- _TASK TO CARRY OUT_
Look through the listing below, and wherever a line has the string "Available", pull it out.

- _DATA FOR PROCESSING_

+ + + + +

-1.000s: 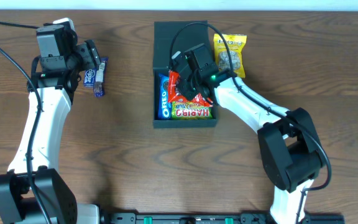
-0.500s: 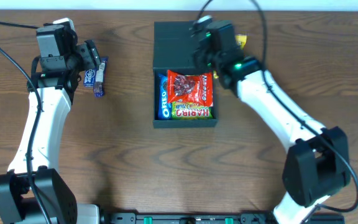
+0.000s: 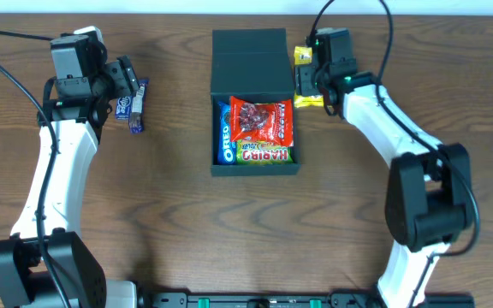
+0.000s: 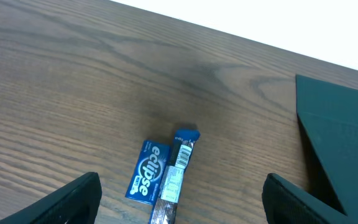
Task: Pack container
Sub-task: 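Move right gripper to the yellow Hacks bag and grasp it, then carry the yellow bag into the box and release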
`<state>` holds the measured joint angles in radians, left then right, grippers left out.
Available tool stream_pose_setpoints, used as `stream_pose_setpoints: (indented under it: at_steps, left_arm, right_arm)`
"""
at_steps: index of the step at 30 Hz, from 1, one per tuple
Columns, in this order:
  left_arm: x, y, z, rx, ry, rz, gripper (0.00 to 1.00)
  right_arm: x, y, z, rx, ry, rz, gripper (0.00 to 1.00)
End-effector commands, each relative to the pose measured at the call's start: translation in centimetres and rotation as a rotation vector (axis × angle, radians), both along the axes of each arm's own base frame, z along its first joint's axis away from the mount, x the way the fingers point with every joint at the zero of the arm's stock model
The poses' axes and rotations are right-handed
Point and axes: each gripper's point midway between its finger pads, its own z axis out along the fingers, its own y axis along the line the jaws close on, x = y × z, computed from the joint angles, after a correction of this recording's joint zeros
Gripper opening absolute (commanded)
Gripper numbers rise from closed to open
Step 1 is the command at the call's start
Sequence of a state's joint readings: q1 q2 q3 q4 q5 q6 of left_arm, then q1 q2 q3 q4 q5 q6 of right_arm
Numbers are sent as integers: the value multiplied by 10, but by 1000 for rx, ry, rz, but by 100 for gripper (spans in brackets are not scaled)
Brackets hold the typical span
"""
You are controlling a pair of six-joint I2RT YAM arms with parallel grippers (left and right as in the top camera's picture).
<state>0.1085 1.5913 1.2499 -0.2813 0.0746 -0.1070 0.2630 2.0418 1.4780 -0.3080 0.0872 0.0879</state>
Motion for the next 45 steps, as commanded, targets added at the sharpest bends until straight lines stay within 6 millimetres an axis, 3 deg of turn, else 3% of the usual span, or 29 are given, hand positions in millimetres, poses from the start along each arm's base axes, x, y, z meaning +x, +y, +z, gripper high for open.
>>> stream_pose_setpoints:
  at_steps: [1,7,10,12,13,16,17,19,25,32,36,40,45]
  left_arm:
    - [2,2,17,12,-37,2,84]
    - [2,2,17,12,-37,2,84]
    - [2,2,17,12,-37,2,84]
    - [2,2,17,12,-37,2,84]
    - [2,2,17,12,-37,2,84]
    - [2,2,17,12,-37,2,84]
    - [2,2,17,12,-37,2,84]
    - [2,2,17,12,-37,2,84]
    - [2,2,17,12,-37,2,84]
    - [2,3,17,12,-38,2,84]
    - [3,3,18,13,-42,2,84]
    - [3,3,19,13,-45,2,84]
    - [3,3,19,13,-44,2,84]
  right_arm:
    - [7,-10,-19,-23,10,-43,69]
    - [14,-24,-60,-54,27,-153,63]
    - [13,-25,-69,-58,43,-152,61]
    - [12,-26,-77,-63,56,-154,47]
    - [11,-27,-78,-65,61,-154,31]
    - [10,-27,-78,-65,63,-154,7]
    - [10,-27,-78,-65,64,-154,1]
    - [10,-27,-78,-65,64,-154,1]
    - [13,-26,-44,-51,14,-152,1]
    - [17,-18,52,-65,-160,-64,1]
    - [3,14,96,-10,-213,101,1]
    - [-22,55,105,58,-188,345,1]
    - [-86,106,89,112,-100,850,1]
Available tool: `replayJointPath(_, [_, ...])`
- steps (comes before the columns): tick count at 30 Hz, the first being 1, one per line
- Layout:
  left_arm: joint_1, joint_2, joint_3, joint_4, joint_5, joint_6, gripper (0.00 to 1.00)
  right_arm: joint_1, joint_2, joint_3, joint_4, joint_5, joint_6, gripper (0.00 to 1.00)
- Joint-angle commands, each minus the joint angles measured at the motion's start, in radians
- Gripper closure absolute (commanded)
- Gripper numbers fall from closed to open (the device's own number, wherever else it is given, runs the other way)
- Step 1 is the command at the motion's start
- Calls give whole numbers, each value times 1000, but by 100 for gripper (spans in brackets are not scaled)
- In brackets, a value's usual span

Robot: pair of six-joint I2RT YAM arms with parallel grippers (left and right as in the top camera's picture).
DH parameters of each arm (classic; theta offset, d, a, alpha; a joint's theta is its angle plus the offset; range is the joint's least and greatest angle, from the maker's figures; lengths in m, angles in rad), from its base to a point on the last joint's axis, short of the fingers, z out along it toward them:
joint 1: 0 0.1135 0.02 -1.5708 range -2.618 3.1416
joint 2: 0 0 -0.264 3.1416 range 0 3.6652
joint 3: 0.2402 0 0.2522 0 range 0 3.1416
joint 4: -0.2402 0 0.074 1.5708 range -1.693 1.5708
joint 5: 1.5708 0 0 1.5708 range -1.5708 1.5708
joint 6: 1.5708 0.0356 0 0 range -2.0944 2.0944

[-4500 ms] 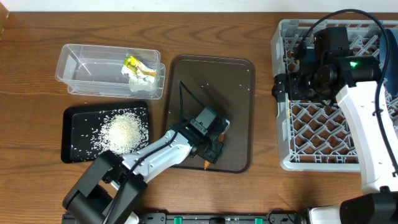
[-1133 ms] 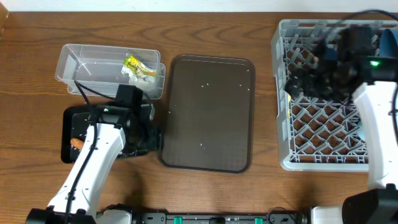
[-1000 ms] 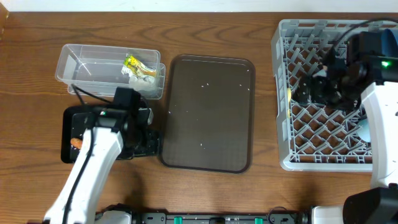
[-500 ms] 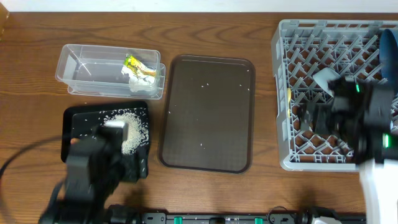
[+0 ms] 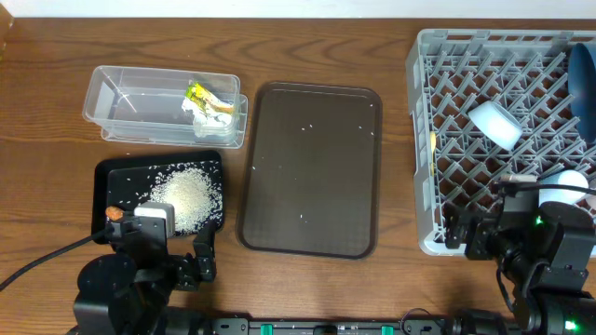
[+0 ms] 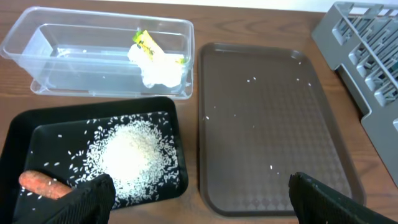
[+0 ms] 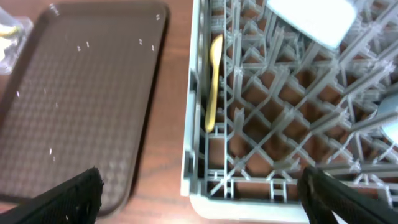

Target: Sort waste into correct bins and load items into the dishwasher rack

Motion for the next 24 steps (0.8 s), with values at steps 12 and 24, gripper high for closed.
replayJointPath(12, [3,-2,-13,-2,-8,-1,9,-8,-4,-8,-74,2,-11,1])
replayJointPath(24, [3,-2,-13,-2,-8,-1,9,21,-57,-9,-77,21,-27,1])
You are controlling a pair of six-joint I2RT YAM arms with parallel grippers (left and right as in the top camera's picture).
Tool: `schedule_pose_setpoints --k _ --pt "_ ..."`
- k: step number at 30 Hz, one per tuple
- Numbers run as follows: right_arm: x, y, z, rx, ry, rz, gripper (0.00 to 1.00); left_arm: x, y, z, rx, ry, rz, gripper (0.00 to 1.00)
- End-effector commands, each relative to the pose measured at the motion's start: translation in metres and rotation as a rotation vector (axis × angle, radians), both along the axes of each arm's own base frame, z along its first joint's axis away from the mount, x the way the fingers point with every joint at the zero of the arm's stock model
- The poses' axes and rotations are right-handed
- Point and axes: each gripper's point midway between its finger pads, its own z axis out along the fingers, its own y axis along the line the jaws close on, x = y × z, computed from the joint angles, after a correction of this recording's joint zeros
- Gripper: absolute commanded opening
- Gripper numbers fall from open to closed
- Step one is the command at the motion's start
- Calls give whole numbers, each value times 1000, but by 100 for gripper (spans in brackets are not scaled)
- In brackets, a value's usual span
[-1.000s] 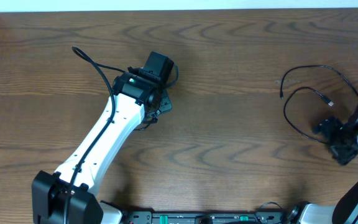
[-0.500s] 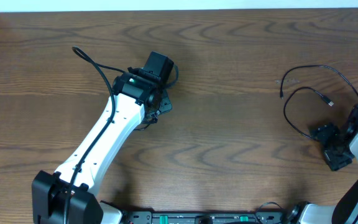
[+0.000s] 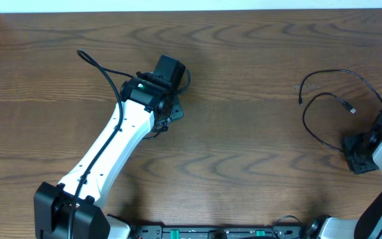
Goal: Untangle cables
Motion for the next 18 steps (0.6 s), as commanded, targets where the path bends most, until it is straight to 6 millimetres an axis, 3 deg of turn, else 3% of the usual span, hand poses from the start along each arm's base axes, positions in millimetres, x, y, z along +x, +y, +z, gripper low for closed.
schedule_pose_setpoints --k 1,8,12,14,18 --pt "-6 1 -1 -4 22 -21 31 1 1 1 11 -2 -7 45" --pt "-27 13 -7 37 103 -21 28 1 1 1 11 -2 -7 45" --pt "-32 15 -11 43 113 -22 8 1 1 1 10 -1 -8 45" --pt "-27 13 -10 32 94 -18 1 1 0 1 3 2 -10 45" --pt "0 11 -5 24 -4 125 1 0 -2 1 -6 5 -12 45"
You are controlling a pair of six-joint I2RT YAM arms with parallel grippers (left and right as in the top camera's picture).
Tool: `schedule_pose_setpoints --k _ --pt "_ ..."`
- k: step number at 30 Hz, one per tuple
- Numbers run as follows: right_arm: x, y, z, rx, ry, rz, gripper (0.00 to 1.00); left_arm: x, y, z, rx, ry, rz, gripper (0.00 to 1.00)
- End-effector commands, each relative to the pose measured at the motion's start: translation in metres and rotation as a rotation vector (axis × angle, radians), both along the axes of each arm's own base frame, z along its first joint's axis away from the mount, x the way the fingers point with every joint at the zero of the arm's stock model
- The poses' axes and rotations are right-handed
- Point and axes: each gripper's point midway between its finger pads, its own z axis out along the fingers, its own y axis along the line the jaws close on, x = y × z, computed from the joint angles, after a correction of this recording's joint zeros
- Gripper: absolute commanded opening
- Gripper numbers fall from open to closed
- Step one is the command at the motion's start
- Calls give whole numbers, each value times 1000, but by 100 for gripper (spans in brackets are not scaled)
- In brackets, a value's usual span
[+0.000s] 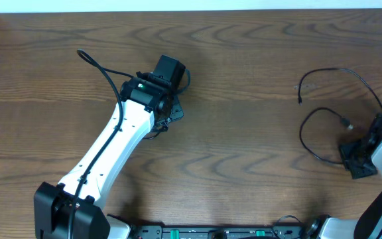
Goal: Untangle cables
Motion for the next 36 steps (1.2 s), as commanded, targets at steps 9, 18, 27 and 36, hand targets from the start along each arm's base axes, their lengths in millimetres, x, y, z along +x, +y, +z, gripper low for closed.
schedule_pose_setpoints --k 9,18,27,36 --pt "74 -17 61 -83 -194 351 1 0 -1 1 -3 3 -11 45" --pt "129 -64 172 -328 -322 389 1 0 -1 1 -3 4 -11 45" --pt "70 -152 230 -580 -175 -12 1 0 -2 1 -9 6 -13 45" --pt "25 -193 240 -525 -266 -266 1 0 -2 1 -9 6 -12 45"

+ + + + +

- _ANSWER FOR THE TASK_
Available tool stream_pose_setpoints, used as `stream_pose_setpoints: (indented under it: at_steps, left_arm, right_arm)`
Available tool: `replayJointPath(_, [_, ...])`

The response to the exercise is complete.